J’avais longtemps auparavant, deviné qu’il n’était pas seul, et qu’il avait des associés qui l’avertissaient chaque fois que je quittais la maison.

J’avais plusieurs fois passé la nuit auprès de la fosse, et j’étais resté plusieurs jours de suite caché dans le bois pour le surprendre, mais c’avait été en vain.

La fosse était à plus de trois milles de la maison, et il fallait parcourir la moitié de cette distance en canot par la rivière jusqu’au pied du premier rapide où commençait le portage. Dès qu’on laissait la rivière sur le côté ouest, se dressait à pic une grande côte, du haut de laquelle on avait une vue d’ensemble de la rivière jusqu’à son embouchure, et le village des Indiens était justement situé à l’extrémité d’une pointe. Tout signal donné de là pouvait être vu de la côte et mettre un braconnier parfaitement sur ses gardes.

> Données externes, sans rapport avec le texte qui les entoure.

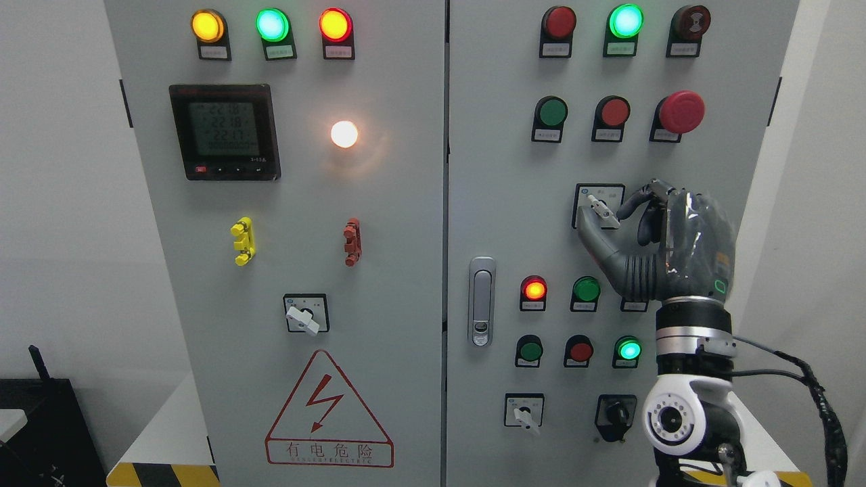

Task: Rotate and turn off gray switch

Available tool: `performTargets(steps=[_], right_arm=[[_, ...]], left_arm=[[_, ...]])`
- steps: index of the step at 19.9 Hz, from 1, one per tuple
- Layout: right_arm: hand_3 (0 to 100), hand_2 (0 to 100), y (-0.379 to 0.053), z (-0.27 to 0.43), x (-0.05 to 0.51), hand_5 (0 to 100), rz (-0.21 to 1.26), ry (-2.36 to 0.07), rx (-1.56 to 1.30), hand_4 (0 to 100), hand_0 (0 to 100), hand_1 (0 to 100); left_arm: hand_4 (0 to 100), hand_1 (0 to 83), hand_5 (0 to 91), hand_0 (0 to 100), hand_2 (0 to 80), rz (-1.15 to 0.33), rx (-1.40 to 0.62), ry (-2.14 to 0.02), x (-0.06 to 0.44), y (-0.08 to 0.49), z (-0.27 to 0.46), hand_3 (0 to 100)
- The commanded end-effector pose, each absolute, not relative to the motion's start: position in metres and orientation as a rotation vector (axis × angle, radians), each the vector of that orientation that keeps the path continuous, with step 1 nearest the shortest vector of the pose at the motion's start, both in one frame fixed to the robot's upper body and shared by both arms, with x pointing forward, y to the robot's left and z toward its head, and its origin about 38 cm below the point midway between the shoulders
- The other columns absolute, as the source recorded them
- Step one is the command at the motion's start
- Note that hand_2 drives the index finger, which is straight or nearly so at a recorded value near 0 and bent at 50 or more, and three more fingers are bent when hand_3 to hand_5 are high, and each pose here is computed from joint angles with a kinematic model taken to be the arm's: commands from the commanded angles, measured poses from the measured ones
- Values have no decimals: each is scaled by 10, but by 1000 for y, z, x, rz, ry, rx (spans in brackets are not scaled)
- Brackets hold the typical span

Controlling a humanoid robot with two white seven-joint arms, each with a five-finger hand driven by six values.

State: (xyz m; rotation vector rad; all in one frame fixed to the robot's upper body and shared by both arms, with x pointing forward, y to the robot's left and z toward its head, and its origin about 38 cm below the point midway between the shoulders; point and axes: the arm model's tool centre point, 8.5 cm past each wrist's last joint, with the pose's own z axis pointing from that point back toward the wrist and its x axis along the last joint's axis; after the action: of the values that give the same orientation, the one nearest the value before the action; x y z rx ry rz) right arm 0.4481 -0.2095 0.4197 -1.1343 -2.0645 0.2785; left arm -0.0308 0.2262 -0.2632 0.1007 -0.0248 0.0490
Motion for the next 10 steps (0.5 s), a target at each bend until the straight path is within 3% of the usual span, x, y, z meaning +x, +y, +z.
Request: performTargets(steps=[1, 10], right_arm=[[1000, 652, -202, 420, 448, 1000, 294, -2077, -1130, 993, 152, 424], [1000, 673, -203, 420, 448, 1000, 293, -2072, -1150, 995, 204, 436]], left_arm=[[0, 389, 0, 120, 0, 47, 102, -10, -36, 226, -263, 0], [0, 389, 0, 120, 0, 47, 102, -10, -36, 226, -263, 0]])
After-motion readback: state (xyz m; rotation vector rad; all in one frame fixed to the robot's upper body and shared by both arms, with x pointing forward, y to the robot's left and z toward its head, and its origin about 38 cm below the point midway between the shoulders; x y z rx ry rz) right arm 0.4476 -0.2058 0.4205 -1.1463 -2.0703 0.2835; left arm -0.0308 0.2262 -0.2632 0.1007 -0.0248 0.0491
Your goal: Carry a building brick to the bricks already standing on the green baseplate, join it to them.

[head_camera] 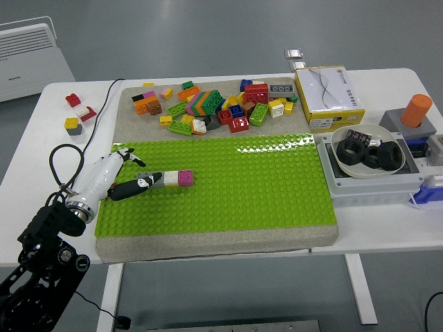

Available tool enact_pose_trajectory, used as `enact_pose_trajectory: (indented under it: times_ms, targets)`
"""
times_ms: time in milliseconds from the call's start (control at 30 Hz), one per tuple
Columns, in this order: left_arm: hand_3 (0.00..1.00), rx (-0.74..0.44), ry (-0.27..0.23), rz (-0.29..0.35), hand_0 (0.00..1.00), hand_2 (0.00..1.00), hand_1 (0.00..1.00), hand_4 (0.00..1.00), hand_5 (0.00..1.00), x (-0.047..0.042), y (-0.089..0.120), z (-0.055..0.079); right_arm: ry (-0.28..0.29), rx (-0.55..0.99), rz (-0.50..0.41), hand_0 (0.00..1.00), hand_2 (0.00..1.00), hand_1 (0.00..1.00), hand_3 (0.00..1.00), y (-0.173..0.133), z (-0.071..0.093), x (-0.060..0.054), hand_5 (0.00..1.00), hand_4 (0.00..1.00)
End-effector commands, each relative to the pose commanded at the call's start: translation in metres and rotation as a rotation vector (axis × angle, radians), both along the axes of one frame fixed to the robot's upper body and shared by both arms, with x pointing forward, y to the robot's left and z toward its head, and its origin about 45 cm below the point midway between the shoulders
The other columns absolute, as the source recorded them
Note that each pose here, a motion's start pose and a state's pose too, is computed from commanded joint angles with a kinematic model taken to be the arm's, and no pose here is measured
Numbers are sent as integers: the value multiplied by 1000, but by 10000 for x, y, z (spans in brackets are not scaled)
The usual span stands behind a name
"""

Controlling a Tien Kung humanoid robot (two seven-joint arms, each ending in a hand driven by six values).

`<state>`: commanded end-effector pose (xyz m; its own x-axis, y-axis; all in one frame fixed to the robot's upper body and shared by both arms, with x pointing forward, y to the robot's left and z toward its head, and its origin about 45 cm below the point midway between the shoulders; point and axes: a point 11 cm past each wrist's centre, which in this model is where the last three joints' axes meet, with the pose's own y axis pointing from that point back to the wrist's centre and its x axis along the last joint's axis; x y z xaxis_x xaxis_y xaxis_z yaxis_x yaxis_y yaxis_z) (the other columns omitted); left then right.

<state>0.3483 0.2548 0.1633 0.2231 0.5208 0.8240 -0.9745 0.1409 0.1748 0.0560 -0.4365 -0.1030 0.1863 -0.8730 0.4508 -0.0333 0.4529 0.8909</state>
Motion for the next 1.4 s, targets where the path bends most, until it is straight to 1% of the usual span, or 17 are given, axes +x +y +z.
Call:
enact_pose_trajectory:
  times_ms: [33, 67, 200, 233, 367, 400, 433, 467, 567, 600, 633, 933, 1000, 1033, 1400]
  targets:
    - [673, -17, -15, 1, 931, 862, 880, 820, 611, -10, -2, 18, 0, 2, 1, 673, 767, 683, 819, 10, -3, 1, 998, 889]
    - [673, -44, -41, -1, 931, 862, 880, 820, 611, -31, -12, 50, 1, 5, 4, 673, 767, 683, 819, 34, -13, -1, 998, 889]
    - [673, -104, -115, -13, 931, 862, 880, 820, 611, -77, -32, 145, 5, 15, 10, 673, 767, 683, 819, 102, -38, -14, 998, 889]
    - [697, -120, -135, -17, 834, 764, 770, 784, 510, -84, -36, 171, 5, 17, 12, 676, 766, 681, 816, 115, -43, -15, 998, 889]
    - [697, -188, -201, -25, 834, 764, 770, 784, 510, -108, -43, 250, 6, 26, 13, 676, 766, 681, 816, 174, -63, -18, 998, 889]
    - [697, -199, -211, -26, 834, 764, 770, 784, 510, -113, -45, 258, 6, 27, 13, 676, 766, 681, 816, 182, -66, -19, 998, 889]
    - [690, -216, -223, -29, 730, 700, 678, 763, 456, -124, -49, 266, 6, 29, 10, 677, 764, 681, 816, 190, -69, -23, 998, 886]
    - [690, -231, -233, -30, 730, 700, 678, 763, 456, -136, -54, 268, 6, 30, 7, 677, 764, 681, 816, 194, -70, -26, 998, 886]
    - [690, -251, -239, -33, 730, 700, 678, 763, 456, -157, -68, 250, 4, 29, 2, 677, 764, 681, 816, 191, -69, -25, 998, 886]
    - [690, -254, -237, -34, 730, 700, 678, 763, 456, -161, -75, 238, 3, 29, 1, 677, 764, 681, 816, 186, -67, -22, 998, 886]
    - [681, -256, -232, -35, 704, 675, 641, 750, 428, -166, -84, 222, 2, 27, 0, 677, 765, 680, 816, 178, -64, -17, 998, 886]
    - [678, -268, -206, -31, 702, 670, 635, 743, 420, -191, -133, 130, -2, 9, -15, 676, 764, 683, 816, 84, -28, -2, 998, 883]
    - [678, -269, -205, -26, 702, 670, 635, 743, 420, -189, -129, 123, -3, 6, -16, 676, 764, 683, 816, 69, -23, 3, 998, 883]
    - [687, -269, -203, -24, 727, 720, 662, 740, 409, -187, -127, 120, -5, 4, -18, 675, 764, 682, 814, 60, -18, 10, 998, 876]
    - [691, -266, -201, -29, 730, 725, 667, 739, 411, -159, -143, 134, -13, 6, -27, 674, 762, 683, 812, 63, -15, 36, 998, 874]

Un matin, fatigué de faire le guet, j’avais dormi plus tard que d’habitude. Il était à peu près dix heures, et je finissais de m’habiller, lorsque je vis un sauvage se diriger du côté de ma maison. Il me vint de suite à l’idée que William, ne me voyant pas rôder d’ici de là, envoyait cet individu-là pour espionner. Ma sœur était avec moi. Je lui dis d’essayer de retenir le garçon aussi longtemps que possible et de lui dire, s’il s’informait de moi, que j’étais parti depuis le matin pour aller racommoder l’un de mes filets à hareng dans la baie.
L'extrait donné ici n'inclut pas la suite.